Given information section start

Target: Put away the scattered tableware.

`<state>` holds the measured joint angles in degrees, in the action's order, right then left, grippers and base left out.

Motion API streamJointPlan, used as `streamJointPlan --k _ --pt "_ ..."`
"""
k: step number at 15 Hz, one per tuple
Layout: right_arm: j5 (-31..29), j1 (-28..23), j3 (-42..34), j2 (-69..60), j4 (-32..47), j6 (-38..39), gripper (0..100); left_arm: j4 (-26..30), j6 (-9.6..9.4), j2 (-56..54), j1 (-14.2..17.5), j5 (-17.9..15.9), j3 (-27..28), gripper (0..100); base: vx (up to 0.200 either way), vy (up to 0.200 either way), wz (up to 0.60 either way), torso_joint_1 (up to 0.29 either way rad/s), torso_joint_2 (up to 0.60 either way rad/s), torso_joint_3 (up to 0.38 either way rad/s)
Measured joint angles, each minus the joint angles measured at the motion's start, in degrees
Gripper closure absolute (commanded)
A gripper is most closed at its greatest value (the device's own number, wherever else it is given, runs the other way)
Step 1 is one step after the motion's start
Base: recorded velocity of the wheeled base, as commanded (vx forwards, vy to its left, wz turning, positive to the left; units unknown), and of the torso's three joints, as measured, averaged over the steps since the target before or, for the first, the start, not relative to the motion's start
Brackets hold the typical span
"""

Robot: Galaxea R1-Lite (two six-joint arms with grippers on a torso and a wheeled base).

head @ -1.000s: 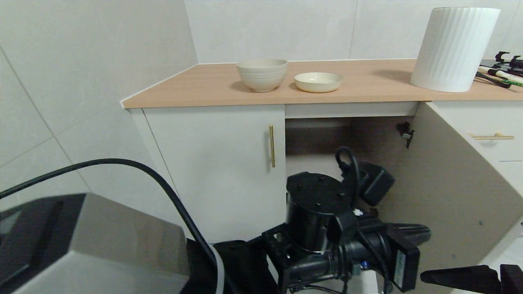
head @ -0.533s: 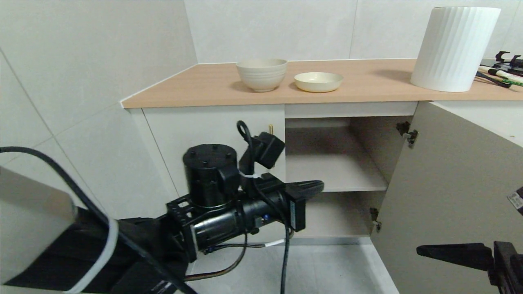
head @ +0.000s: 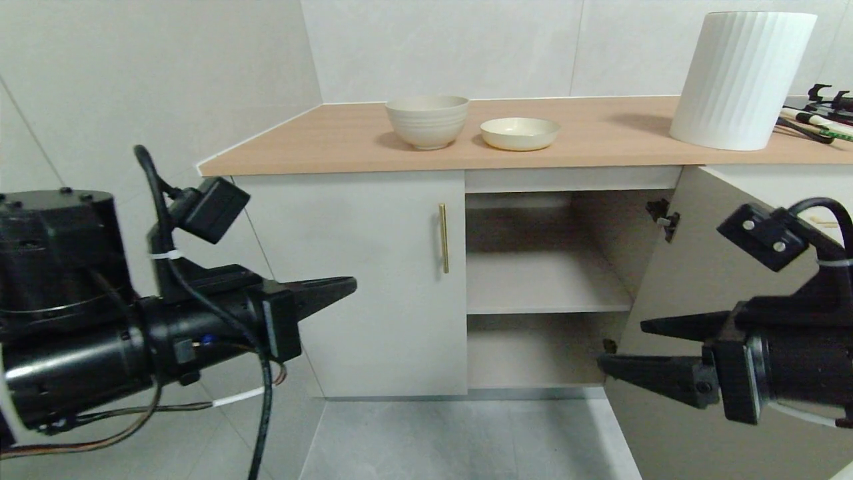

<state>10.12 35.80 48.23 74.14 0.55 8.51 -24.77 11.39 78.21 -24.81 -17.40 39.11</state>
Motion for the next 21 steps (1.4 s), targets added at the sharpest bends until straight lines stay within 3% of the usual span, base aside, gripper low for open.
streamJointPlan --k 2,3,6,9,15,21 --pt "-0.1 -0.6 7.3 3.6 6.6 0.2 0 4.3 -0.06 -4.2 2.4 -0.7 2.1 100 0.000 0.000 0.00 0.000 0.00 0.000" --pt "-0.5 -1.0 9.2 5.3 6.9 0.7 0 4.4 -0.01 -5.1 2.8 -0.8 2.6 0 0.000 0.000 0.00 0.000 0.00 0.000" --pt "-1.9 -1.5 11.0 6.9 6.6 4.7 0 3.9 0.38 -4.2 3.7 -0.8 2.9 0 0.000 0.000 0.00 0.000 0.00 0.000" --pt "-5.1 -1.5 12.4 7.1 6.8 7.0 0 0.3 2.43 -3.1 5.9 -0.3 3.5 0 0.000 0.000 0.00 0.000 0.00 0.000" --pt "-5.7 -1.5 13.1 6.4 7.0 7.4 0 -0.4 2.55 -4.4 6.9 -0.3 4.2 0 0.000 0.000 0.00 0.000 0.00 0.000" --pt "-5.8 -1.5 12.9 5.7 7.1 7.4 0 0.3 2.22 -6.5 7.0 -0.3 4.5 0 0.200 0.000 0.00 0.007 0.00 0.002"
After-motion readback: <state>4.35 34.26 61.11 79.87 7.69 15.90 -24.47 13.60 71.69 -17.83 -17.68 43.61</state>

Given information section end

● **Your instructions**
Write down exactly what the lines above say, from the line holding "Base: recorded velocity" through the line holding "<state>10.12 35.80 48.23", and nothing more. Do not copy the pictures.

● **Solution to this task**
Base: recorded velocity of the wheeled base, as commanded (vx forwards, vy to its left, wz turning, positive to the left; units unknown), and of the torso's three joints, as measured, averaged over the steps since the target before or, for the first, the start, not relative to the motion's start
Brackets hold the typical span
"""

Robot: Galaxea R1-Lite (two six-joint arms with grippers on a torso and a wheeled base).

head @ -1.000s: 
head @ -0.533s: 
head @ +0.000s: 

<state>10.12 35.80 48.23 74.14 0.55 8.51 -24.77 11.39 78.21 -24.81 -17.40 39.11</state>

This exercise is done.